**EXERCISE GOAL:** Which lines run from the one containing "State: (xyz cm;" through the end of the material? Reproduce them exactly.

**PROVIDED DATA:**
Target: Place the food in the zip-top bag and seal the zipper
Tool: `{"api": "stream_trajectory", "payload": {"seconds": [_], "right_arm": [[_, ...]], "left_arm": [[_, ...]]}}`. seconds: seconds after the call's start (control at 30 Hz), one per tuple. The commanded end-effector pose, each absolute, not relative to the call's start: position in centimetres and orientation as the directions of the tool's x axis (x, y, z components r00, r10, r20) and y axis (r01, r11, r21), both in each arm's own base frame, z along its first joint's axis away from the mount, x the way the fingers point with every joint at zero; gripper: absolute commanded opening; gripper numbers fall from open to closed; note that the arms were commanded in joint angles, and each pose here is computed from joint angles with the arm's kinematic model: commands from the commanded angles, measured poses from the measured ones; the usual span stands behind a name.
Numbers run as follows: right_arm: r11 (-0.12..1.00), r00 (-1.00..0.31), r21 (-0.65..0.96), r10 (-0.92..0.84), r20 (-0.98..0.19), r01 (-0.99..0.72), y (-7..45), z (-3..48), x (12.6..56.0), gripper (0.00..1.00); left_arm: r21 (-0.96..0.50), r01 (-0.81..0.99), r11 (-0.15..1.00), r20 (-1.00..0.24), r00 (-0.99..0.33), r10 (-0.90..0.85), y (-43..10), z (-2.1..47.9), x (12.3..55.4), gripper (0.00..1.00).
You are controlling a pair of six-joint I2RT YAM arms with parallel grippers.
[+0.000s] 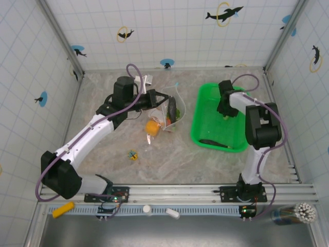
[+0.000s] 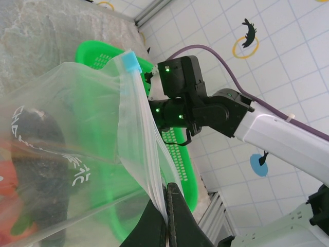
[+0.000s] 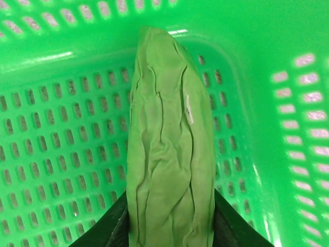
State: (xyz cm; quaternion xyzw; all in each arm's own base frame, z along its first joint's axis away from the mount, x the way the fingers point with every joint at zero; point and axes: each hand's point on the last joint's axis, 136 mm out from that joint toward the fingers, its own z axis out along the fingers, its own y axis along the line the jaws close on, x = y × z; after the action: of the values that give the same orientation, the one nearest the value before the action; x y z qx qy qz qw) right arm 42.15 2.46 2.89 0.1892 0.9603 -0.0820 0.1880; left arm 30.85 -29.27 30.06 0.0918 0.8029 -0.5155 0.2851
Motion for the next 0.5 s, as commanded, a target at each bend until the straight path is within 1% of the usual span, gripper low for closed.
{"api": "stream_trajectory", "payload": {"seconds": [0.0, 0.17, 0.23, 0.33, 0.4, 0.47], "right_arm": [[0.913, -0.824, -0.041, 0.347, -0.448, 0.407, 2.4, 5.9, 42.1, 0.33], [0.927, -0.765, 0.04, 0.333, -0.551, 0.374, 3.2, 11.5, 41.5, 0.32], [0.944, -0.729, 0.116, 0.313, -0.609, 0.308, 4.4, 14.4, 40.9, 0.32], [0.964, -0.665, 0.251, 0.247, -0.705, 0.092, 8.1, 19.3, 39.6, 0.32], [0.947, -0.596, 0.308, 0.199, -0.778, -0.086, 11.1, 23.5, 37.9, 0.32], [0.908, -0.542, 0.334, 0.152, -0.826, -0.254, 14.2, 27.4, 35.8, 0.32]], "left_arm": [[-0.776, 0.461, 0.431, -0.57, -0.805, -0.164, -28.9, 31.7, 30.6, 0.0], [-0.775, 0.463, 0.431, -0.575, -0.799, -0.175, -28.7, 32.2, 30.5, 0.0], [-0.777, 0.462, 0.427, -0.574, -0.799, -0.18, -28.7, 32.4, 30.4, 0.0], [-0.777, 0.463, 0.427, -0.576, -0.796, -0.185, -28.6, 32.6, 30.3, 0.0], [-0.777, 0.461, 0.429, -0.576, -0.796, -0.186, -28.5, 32.5, 30.3, 0.0], [-0.776, 0.463, 0.429, -0.577, -0.796, -0.184, -28.5, 32.5, 30.1, 0.0]]}}
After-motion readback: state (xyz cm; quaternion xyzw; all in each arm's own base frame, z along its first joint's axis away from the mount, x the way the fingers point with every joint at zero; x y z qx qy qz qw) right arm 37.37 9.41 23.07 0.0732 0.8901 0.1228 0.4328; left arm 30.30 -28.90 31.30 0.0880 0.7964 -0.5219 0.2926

**OUTPUT BELOW:**
State: (xyz cm; quaternion xyzw; all in each arm's own base frame, z along its first joint's axis away from the mount, x the way the fingers point with every joint at zero; point and axes: each hand's point on the last joint's axis, 136 mm out from that joint toward the fingers, its own z axis out along the fingers, its own y axis along the line the jaws close on, x = y × z; after the action: of the values that give the same orientation, the one nearest the value before the action; x y z qx qy qz qw) right arm 42.15 2.46 2.89 0.1892 0.9603 -0.0820 0.1880; left arm 30.85 -29.27 30.06 0.0918 0.8029 -0.5155 0.2851
Motion for the next 0.5 s, as commanded, a target at each bend until the straight path is within 1% of the usual span, gripper low for closed.
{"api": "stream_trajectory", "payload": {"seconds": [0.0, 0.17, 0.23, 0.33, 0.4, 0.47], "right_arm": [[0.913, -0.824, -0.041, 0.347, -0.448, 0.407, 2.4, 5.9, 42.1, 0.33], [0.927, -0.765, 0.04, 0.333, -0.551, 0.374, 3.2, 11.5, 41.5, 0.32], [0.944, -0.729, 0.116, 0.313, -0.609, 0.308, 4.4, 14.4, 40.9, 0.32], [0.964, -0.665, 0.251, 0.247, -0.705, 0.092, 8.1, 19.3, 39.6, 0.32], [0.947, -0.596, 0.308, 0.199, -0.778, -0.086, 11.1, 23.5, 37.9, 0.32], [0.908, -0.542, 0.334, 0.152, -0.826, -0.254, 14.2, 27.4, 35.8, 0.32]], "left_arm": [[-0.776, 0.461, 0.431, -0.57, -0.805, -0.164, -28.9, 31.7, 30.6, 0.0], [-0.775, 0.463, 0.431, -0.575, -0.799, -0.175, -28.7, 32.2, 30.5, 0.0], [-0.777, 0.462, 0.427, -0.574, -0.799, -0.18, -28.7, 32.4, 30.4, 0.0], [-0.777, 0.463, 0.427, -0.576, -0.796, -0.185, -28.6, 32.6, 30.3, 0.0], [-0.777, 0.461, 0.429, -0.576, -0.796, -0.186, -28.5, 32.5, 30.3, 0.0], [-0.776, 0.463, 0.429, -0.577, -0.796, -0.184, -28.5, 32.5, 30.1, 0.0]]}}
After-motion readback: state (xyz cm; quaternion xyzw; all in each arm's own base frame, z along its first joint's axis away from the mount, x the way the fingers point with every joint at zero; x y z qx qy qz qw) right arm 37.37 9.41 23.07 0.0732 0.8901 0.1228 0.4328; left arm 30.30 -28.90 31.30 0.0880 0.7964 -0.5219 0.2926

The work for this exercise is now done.